§ Assignment:
Which lines of the records below contain the word "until"? Report each of them in full.

..............................

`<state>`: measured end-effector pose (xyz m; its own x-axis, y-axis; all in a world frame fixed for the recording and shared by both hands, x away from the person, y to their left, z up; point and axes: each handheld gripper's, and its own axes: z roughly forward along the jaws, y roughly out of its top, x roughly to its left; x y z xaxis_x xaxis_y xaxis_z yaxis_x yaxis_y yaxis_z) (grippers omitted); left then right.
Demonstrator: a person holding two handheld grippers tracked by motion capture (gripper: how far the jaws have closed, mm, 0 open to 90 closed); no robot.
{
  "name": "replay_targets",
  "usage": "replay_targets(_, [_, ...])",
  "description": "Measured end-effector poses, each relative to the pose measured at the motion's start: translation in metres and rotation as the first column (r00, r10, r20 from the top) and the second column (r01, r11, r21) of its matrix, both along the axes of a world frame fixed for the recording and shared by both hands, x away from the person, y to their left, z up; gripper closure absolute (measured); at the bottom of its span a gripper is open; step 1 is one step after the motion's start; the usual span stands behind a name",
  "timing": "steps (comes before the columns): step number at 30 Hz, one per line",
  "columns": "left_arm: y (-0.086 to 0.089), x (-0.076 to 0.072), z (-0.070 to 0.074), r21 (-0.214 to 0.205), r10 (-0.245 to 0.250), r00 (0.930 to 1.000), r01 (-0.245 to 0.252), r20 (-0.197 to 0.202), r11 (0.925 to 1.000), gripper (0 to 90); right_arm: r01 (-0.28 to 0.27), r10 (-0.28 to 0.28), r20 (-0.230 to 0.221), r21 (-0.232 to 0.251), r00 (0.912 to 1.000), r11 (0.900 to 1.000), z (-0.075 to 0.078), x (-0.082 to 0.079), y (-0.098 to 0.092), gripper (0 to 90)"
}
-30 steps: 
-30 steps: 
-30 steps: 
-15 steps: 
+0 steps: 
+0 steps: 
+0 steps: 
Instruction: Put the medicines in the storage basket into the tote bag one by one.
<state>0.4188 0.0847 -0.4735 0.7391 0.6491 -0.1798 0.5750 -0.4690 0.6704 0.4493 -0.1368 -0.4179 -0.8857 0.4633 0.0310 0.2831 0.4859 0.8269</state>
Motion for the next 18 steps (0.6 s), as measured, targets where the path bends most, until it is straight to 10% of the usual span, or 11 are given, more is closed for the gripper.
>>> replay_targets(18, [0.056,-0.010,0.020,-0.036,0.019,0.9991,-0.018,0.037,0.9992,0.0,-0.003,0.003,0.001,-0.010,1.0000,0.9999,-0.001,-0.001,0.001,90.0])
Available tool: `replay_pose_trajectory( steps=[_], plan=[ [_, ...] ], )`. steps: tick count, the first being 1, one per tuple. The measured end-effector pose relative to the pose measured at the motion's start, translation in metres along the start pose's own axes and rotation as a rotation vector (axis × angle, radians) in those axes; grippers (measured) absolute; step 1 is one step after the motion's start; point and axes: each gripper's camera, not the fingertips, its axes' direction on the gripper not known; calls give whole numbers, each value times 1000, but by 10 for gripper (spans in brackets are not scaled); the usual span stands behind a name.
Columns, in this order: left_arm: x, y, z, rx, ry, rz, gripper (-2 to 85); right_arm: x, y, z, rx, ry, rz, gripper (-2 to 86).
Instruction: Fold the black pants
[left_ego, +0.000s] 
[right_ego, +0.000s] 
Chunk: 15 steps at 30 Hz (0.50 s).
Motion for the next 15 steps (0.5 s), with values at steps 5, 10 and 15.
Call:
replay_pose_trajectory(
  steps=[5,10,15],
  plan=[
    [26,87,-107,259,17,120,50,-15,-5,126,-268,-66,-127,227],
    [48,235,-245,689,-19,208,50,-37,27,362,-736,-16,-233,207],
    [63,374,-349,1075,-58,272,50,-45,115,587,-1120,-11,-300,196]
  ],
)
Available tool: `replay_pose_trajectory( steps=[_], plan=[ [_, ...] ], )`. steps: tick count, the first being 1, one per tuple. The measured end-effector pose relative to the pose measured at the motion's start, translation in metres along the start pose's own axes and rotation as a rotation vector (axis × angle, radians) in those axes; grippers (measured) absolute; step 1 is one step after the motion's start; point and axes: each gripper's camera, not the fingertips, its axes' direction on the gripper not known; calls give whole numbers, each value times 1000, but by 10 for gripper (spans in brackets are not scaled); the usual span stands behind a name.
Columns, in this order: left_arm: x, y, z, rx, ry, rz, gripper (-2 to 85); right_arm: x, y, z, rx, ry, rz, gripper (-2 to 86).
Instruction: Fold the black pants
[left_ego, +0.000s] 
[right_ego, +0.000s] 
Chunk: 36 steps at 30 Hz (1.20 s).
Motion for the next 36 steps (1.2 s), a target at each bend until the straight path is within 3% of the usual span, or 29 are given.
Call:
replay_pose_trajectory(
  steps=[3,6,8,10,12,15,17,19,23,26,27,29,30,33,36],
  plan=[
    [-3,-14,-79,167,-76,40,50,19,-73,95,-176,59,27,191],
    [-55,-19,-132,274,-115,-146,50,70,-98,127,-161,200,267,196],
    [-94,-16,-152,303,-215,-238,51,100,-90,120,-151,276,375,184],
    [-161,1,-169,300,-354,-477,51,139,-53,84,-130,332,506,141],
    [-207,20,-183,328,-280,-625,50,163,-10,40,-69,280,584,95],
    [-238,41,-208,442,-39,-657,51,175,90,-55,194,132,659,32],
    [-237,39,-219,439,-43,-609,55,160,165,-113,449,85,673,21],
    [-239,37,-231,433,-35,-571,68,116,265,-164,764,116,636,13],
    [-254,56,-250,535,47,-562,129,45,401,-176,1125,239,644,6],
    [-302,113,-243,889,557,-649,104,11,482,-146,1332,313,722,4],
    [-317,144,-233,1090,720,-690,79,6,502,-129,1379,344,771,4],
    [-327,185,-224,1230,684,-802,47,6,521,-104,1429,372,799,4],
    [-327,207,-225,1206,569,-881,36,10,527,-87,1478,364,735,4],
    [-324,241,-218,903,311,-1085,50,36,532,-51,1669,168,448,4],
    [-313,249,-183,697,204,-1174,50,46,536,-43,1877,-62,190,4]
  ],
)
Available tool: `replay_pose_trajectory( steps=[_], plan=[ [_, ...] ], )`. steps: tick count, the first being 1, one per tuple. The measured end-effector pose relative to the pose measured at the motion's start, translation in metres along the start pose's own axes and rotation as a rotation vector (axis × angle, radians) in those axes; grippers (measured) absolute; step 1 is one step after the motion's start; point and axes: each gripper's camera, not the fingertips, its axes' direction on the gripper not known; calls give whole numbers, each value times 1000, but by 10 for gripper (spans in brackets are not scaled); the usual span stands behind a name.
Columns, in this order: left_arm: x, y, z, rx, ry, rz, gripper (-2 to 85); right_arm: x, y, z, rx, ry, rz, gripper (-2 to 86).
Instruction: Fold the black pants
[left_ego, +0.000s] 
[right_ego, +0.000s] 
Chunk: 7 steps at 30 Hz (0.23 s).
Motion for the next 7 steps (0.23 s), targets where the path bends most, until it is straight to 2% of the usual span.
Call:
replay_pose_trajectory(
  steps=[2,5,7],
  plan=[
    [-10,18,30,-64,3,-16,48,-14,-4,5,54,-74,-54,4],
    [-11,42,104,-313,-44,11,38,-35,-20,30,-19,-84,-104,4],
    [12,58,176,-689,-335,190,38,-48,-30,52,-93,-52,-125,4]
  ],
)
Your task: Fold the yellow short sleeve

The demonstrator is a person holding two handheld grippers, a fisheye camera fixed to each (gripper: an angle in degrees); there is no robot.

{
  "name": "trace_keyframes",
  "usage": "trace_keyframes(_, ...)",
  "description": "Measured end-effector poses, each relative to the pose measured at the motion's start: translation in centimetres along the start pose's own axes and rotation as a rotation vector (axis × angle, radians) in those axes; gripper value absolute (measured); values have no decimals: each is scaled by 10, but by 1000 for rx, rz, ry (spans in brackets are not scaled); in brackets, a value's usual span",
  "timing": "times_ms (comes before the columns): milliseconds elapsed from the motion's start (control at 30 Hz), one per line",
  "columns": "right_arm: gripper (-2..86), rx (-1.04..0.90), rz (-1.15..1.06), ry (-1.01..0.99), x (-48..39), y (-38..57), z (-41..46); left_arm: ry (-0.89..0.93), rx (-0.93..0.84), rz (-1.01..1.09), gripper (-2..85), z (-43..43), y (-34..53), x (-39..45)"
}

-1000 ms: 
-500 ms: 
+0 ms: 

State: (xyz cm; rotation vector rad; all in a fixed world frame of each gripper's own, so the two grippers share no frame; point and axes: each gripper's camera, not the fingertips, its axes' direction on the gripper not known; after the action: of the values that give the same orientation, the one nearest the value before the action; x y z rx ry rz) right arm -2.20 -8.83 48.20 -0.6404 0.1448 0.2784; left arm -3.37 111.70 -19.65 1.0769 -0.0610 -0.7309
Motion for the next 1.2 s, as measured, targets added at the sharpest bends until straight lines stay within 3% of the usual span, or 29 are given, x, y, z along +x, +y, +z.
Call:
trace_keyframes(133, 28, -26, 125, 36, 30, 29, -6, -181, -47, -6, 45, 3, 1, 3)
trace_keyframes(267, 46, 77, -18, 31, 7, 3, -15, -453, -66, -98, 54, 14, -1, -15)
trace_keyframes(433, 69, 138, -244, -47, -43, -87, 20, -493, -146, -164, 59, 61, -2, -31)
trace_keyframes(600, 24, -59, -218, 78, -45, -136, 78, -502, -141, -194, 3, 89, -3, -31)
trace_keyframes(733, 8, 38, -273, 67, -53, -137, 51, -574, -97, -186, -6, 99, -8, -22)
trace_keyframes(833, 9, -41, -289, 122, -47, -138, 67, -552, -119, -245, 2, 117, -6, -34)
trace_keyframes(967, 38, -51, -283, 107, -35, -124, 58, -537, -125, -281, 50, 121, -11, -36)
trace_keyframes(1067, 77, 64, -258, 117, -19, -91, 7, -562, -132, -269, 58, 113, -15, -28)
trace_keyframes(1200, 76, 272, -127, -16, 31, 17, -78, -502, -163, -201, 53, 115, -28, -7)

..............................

§ Solution to this problem:
Motion for the next 18 steps (0.6 s), as measured, targets where the path bends most, until it is straight to 10% of the usual span, or 11 are given, more is closed for the gripper.
Motion for the next 36 steps (1.2 s), a target at each bend until the straight path is within 3% of the usual span, or 29 are given.
Motion for the next 7 steps (0.23 s), targets where the path bends most, until it is straight to 2% of the usual span.
Motion for the next 1.2 s, as measured, targets added at the sharpest bends until straight lines stay within 3% of the usual span, or 29 are given, x, y, z along +x, +y, +z.

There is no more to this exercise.